My work might make me biased but I think there’s a lot of room to make more general purpose code differentiable.
I work on a ton of stuff that would very much benefit from being differentiable, but also very much can’t fit at all into the “stack a ton of linalg-like layers”.
It’s a huge engineering effort to even try to think about how I might start taking out derivatives. It’s possible but there’s so much overhead to do anything with it.
Julia has metaprogramming as a fundamental principle of the language. This makes for a very concise and powerful system that, together with a well-written AD framework like Zygote, makes every expression differentiable, meaning that effectively the entire language is differentiable.

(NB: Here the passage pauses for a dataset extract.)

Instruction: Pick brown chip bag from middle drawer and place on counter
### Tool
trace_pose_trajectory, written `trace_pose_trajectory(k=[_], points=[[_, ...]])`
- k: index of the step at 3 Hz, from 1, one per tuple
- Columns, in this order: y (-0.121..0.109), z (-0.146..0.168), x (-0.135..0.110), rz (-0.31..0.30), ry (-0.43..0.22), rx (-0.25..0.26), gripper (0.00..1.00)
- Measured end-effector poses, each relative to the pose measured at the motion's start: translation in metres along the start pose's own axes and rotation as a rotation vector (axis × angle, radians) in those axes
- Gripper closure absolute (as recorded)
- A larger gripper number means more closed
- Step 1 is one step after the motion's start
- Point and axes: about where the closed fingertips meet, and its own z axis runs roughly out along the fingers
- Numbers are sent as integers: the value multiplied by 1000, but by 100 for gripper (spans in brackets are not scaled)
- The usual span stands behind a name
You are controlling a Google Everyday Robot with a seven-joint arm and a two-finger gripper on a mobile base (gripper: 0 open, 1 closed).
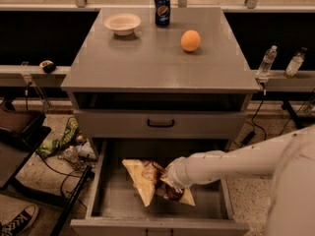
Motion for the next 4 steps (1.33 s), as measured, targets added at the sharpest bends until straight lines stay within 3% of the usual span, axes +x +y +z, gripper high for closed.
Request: trace_pose_trajectory(k=[1, 2, 3, 4], points=[[6, -63, -4, -1, 40, 24, 100], [-11, -132, -32, 15, 74, 63, 100], [-44, -211, -81, -4, 94, 161, 100], [-52, -259, -103, 30, 107, 220, 100]])
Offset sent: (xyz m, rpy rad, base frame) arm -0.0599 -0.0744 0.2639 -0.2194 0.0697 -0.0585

And that isn't even the coolest thing about working in Julia: just wait til you see what people can squeeze out of macros.
so why it hasn't taken over the ML world already? or it did? or there are too many ML "researchers" who haven't bothered to improve their own tooling and are trapped in Anaconda?
The Julia community is small and has no large commercial backers. Projects such as TF/PyTorch require community support and a lot of investment which Julia just doesn't have. In fact, Julia isn't even trying at the moment to "compete" with TF/PyTorch [1, 2].
I've worked at 2 companies that would have liked to use Julia but it wasn't (and still isn't) product ready for anything involving high reliability or robustness.
Pytorch can be used in a very general purpose way. It's essentially numpy + automatic differentiation + GPU support. All the 'linalg-like layers' are entirely optional. If you write y = A*x+b in pytorch, that works, and is differentiable.
Non-smooth functions (e.g. abs(x)) can be handled with bundle methods, but how would one make inherently discontinuous (non-convex) functions differentiable? (e.g. if x then 1 else 5)
Discrete problems are inherently non-differentiable. There are approaches like complementarity methods and switching functions (tanh) usually end up with numerical issues.
This already happens to an extent in existing ML pipelines. The ReLU activation function, is discontinuous in its derivative, and is one of the most widely used functions in neural networks. Its derivative looks like this.
if(i<0) return 0;
else return 1;
Now ReLU is continuous itself (as well as being monotonic) so it still cooperates relatively well with gradient descent algorithms. I think this is where the problem lies - not with differentiability itself, but with gradient descent not working due to the highly non-convex search space that such general programming constructs will produce.
ReLU is not discontinuous; it is nonsmooth but continuous, hence derivatives exist except at the hinge points.
Inherently discontinuous functions OTOH are disconnected and nonconvex. Gradient descent works, but you have to add a step to first partition the discrete space like branch and bound. This involves solving the continuous relaxation to find a bound. This does not require differentiability (it is not differentiable), but the price to pay is that it is combinatorial (NP hard)
The OP was talking about general differentiability but inherently discontinuous functions form a large and important class of functions (from software programming) that are not differentiable.
> Now ReLU is continuous itself (as well as being monotonic) so it still cooperates relatively well with gradient descent algorithms.
A function with a discontinuous derivative cannot cooperate with gradient descent algorithms. That's why you have the famous problem of "dead neurons".
Imagine an alternative ReLU which had a narrow curved section, to smooth out the discontinuity. Now it has a continuous derivative, but that gradient is still zero for values < 0. This flat region is the cause of dead neurons, because backprop multiplies the propagated error by the gradient, to update the weight - and if the gradient is 0, the result of the multiplication is 0 , and the neuron's weights do not get adjusted.
And then people go to empirical data and apply the Great Smoothing: By dropping ML/DL methods on the data (also including results from discontinuous behavior), continuity is often implicitly assumed.
I work on a ton of stuff that would very much benefit from being differentiable, but also very much can’t fit at all into the “stack a ton of linalg-like layers”.
It’s a huge engineering effort to even try to think about how I might start taking out derivatives. It’s possible but there’s so much overhead to do anything with it.